*Data block:*
============================================================

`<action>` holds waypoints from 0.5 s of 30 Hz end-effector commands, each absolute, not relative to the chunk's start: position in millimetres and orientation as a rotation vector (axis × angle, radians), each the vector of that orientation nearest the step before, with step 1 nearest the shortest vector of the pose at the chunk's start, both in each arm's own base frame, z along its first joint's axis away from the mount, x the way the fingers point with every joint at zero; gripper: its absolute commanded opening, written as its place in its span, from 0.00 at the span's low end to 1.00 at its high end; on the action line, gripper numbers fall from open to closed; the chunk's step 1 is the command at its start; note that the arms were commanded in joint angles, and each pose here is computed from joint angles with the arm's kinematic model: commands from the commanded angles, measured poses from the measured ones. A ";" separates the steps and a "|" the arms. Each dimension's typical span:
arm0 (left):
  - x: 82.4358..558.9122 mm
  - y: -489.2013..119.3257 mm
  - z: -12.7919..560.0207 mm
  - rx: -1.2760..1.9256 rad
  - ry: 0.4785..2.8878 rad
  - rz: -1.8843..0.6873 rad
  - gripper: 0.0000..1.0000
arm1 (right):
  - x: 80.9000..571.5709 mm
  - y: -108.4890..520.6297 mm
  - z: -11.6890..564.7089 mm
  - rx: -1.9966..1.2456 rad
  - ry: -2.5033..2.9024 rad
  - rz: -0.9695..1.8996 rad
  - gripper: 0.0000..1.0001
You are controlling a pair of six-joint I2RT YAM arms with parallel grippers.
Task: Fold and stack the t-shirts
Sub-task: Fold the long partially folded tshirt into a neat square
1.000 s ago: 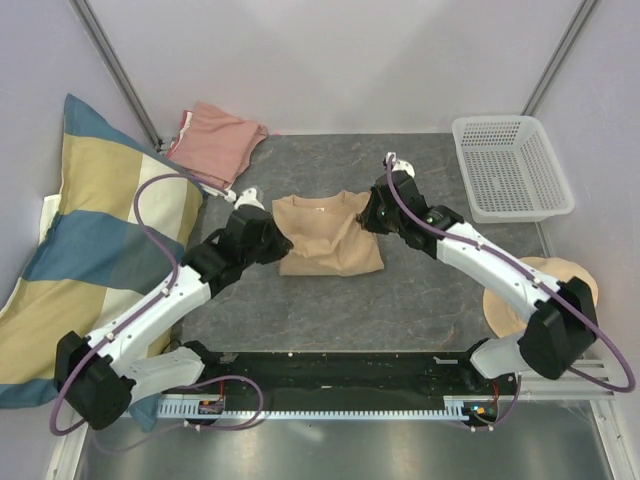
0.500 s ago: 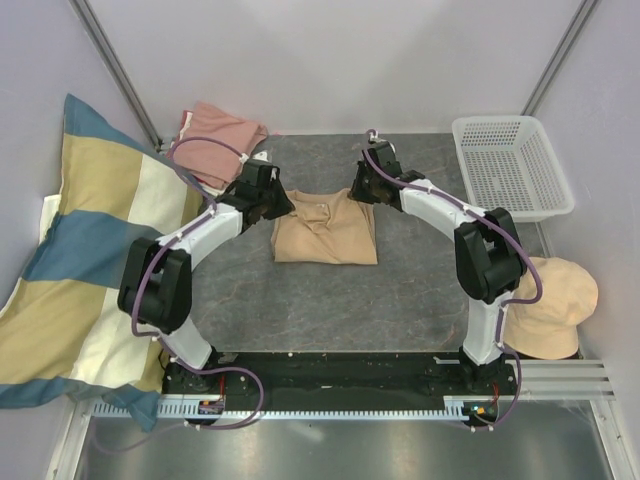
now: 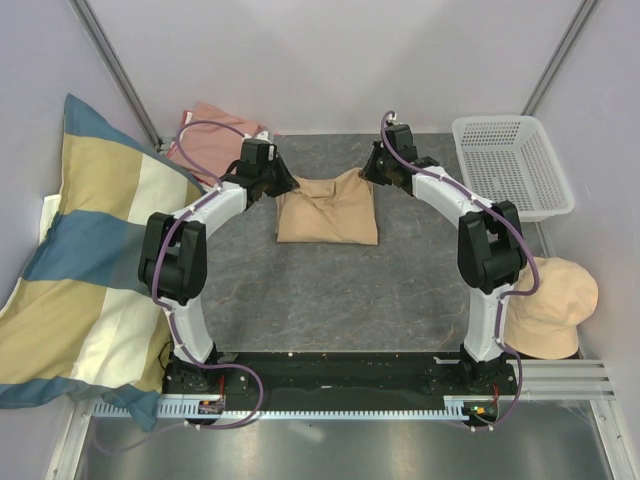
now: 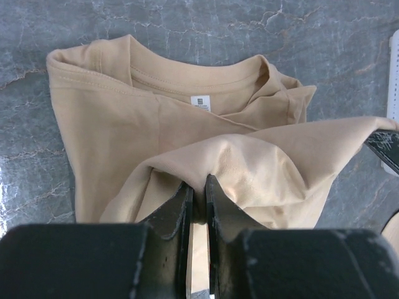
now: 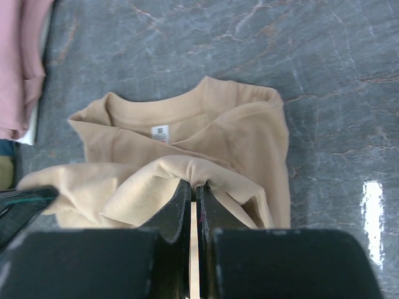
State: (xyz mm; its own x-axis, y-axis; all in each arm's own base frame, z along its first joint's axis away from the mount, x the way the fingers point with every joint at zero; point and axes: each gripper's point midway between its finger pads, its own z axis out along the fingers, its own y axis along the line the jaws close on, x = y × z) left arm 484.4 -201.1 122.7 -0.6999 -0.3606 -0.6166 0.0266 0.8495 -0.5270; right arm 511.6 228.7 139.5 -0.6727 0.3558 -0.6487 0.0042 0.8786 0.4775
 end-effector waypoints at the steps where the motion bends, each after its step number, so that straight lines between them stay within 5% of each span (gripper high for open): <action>1: 493.5 -201.1 131.0 -0.193 2.218 -0.677 0.03 | 529.4 234.6 136.6 0.219 2.230 0.600 0.00; 15: 508.9 -172.0 115.7 -0.264 2.222 -0.643 0.04 | 569.8 237.4 124.3 0.216 2.205 0.630 0.00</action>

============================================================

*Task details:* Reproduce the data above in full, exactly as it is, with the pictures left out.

*Output for this task:*
`<action>` holds waypoints from 0.5 s of 30 Hz end-effector commands, each absolute, not relative to the chunk's start: position in millimetres and orientation as a rotation vector (axis × angle, radians), each the vector of that orientation nearest the step before, with step 1 nearest the shortest vector of the pose at the chunk's start, both in each arm's own base frame, z along its first joint's axis away from the mount, x the way the fingers point with every joint at zero; gripper: its absolute commanded opening, written as its place in its span, from 0.00 at the span's low end to 1.00 at its high end; on the action line, gripper numbers fall from open to closed; the chunk's step 1 is the command at its start; note that the arms were commanded in joint angles, and each pose here is computed from joint angles with the arm's kinematic model: commands from the commanded angles, measured poses from the measured ones. A ";" separates the steps and a "|" the arms. Each dimension's typical span:
arm0 (left):
  - x: 82.4358..558.9122 mm
  - y: -489.2013..119.3257 mm
  - z: -12.7919..560.0207 mm
  - rx: -1.2760..1.9256 rad
  - ry: 0.4785..2.8878 rad
  - rz: -1.8843..0.6873 rad
  - gripper: 0.0000..1.0000
arm1 (right):
  - x: 80.9000..571.5709 mm
  - y: -108.4890..520.6297 mm
  - z: -11.6890..564.7089 mm
  - rx: -1.9966..1.2456 rad
  - ry: -2.5033..2.9024 rad
  - rz: -0.9695..1.8996 rad
  - gripper: 0.0000..1.0001
You are controlling a pair of six-joint I2RT YAM arms with parallel grippers.
Task: Fold and stack the t-shirts
Sub-task: Fold the long partially folded tshirt into a neat square
1.000 s ago: 
0.500 s ago: 
now: 
now: 
now: 
State: (xyz mm; its own x-axis, y-axis; all in each arm's own base frame, z along its first joint's axis away from the mount, x the way the fingers point with every joint at zero; point and axes: each gripper's point midway between its finger pads, its own z axis out along the fingers, its own y axis along the line the jaws close on, x = y × z) left arm 484.4 -201.1 122.7 -0.6999 -0.3606 -0.6166 0.0266 0.8495 -0.5270; right arm 511.6 228.7 139.5 -0.6727 0.3558 -0.6487 0.0042 0.8786 0.4775
 end-effector waypoints at the steps where the motion bends, each after its step number, so that straight lines between them stay within 5% of each span (gripper high for open): <action>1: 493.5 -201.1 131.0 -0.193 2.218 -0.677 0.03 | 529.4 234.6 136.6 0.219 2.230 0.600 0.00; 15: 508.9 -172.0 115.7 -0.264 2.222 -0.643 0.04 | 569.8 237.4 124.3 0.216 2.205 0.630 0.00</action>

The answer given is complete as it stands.